=== Section Start ===

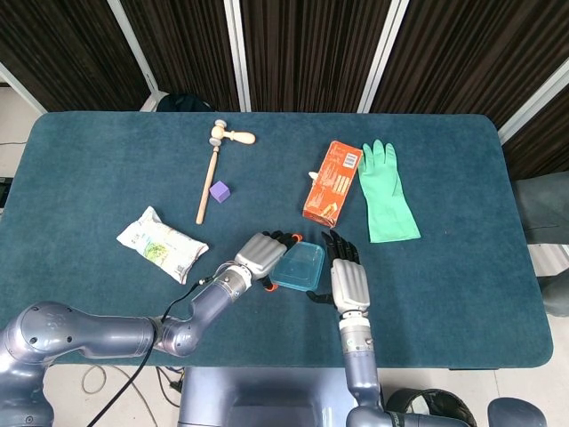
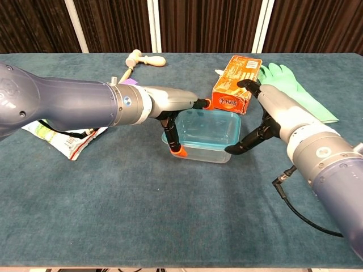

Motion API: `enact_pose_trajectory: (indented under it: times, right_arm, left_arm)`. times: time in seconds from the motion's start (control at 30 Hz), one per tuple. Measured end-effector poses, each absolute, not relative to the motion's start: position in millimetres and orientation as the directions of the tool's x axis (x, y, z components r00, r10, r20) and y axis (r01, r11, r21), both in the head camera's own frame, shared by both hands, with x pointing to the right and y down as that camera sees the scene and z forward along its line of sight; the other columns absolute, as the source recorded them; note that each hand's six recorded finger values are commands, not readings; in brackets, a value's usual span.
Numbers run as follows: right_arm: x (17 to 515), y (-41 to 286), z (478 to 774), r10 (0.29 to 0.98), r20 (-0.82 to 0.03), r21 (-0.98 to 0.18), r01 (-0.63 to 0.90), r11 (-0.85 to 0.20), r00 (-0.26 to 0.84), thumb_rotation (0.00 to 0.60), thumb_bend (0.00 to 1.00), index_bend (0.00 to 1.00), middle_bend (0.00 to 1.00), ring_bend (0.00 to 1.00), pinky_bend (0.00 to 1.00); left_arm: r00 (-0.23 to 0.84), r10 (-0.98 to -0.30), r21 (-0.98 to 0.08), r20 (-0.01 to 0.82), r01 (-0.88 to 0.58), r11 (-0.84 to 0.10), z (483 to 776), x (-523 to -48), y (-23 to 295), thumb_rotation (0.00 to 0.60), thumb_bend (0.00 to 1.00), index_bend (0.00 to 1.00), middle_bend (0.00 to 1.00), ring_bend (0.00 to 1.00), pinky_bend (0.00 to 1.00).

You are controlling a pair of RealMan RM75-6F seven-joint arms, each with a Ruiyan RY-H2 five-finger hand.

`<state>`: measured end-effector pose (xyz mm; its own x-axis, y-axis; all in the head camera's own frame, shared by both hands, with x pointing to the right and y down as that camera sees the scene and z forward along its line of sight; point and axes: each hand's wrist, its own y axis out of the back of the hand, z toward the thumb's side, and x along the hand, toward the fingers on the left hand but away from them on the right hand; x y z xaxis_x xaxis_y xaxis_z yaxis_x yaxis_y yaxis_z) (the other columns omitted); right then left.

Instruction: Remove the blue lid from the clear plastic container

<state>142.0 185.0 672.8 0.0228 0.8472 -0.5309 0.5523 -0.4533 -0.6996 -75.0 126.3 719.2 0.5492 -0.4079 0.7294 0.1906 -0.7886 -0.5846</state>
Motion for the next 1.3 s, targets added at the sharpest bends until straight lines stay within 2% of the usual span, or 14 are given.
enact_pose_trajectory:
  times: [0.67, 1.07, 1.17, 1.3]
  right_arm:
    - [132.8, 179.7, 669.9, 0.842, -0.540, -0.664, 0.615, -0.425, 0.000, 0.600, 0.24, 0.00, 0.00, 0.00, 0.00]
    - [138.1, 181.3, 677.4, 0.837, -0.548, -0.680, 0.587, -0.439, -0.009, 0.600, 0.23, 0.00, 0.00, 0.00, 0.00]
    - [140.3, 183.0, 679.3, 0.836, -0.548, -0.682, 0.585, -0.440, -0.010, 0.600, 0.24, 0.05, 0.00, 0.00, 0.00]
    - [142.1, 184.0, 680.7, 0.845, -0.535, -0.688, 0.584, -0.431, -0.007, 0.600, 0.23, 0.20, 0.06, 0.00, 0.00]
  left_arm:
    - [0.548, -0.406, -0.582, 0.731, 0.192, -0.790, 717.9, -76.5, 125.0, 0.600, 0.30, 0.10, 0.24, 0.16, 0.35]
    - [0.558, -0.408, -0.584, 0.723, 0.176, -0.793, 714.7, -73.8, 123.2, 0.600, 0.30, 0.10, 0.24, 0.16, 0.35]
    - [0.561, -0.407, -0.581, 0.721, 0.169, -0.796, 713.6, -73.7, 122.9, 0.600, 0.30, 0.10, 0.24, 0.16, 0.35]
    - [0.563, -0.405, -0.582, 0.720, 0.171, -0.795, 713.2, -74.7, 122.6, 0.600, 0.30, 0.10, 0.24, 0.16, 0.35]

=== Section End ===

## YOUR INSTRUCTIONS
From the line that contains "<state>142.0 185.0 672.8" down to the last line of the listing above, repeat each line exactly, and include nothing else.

## TASK SOLUTION
<state>142.0 185.0 672.8 0.0228 0.8472 -0.5309 0.5523 -0.4533 -0.6996 -75.0 126.3 719.2 0.5492 -0.4079 0.7294 0.1906 -0.7886 -0.5846</state>
Motion for the next 1.3 s, targets added at the sharpest bends until straight lines stay within 2% of the usual span, or 14 are given.
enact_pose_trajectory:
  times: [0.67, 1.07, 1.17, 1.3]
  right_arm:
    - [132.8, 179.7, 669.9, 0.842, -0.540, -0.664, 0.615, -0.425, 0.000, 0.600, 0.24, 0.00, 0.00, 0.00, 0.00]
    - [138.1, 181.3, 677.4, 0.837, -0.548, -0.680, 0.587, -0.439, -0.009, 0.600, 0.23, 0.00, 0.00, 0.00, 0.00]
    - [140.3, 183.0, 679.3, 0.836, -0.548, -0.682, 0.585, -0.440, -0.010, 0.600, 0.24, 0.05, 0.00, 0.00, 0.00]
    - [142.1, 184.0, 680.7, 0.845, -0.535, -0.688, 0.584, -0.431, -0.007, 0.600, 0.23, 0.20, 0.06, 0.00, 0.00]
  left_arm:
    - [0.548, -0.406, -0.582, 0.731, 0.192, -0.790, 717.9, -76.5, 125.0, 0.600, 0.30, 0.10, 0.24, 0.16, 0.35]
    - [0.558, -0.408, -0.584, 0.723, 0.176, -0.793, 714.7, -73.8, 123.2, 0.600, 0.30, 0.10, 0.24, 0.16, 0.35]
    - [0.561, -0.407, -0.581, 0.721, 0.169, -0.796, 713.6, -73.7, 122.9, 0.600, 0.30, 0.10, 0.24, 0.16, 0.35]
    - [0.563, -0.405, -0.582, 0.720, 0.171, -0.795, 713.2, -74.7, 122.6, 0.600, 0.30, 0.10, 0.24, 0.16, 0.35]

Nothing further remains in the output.